Bouin l´isle au péril de la mer
ROUSSEAU (Julien)
20.00 €
Epuisé
Pourquoi cette réédition au seuil du XXIe siècle ? L'insigne intérêt que manifesta Julien Rousseau, historien amoureux de sa terre, et la qualité de ses recherches minutieuses pour ce pays de marais gagné sur la mer, ne peuvent que répondre au besoin, au désir très fort de nos contemporains de découvrir et mieux connaître leur patrimoine, leur histoire, les forces vives qui construisirent leur village, leur bourg, leur commune, en un mot leur clocher.
Nous voyons dans cet ouvrage, avec curiosité, plaisir et attention, se dérouler devant nous l'histoire de Bouin depuis ses origines les plus lointaines, en passant par cette longue période féodale, dévoilant les complexités et les méandres des alliances entre grandes familles et seigneuries, où les acteurs étaient souvent plus soucieux de leurs intérêts personnels que des antiques privilèges de l'île.

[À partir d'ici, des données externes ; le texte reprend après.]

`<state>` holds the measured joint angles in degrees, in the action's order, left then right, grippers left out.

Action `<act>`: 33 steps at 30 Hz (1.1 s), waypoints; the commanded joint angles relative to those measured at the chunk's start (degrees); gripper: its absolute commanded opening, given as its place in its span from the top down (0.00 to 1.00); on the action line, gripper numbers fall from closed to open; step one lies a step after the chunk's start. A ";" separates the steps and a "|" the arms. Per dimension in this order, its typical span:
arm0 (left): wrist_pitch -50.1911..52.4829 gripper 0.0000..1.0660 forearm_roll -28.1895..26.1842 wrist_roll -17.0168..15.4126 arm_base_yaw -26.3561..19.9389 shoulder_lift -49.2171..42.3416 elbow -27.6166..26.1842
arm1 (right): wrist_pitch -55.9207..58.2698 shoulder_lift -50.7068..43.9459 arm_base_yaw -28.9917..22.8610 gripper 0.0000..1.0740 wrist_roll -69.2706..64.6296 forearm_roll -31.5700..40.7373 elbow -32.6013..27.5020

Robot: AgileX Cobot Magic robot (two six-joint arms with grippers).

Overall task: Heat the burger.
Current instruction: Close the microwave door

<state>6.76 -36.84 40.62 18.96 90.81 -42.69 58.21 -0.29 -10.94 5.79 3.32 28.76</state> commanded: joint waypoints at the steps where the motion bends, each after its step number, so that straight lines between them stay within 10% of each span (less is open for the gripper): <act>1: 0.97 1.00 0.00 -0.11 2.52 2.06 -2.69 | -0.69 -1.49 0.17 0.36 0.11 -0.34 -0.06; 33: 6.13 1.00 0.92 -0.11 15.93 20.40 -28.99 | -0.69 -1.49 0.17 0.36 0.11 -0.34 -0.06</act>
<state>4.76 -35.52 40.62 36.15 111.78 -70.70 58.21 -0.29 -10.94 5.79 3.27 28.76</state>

Julien Rousseau retrace aussi en spécialiste distingué, Bouin sous l'Ancien Régime ; fière de son particularisme, elle sut se montrer agissante, entreprenante, très vivante, faisant fructifier activement terres et étiers, mais toujours soucieuse de protéger, avec une fidélité infaillible, ses privilèges et prérogatives d'"île de la mer". Ce peuple maraîchin, si solidaire dans le dur labeur, le fut aussi durant la douloureuse tourmente révolutionnaire. La paroisse unanime se souleva et vécut avec courage les affres, les déchirements, les ruines que les troubles civils semèrent partout. Temps redoutable pour Bouin qui en sortit exsangue et surtout privée de son individualité qu'elle avait protégée, défendue si ardemment à travers les âges.
Le lecteur passionné de l'histoire de sa terre, de cette terre, rencontrera aussi, au détour de ces pages, les noms des vieilles familles maraîchines bouinaises ; leurs noms sont imprimés à jamais dans l'histoire de ce pays. Il y a les notables, les fabriqueurs et généraux de paroisse, mais aussi gens plus modestes, le petit peuple, tout aussi digne et actif dans la réalisation du "grand oeuvre" : " assèchement des marais, l'endiguement, bref l'équilibre entre la terre et les eaux.
Pour conclure, les richesses naturelles, sociales, religieuses de ce pays sont si attachantes, abondantes et variées qu'on ne saurait être trop reconnaissant à Julien Rousseau, mon père, qui eut à coeur de nous les faire connaître.
Sensible aux beautés et aux hommes de ce terroir, il s'est donné pour tâche de nous communiquer ce sentiment profond qui le guida dans ce travail d'historien, en nous transmettant un héritage riche d'enseignements que le lecteur d'aujourd'hui aura plaisir à redécouvrir.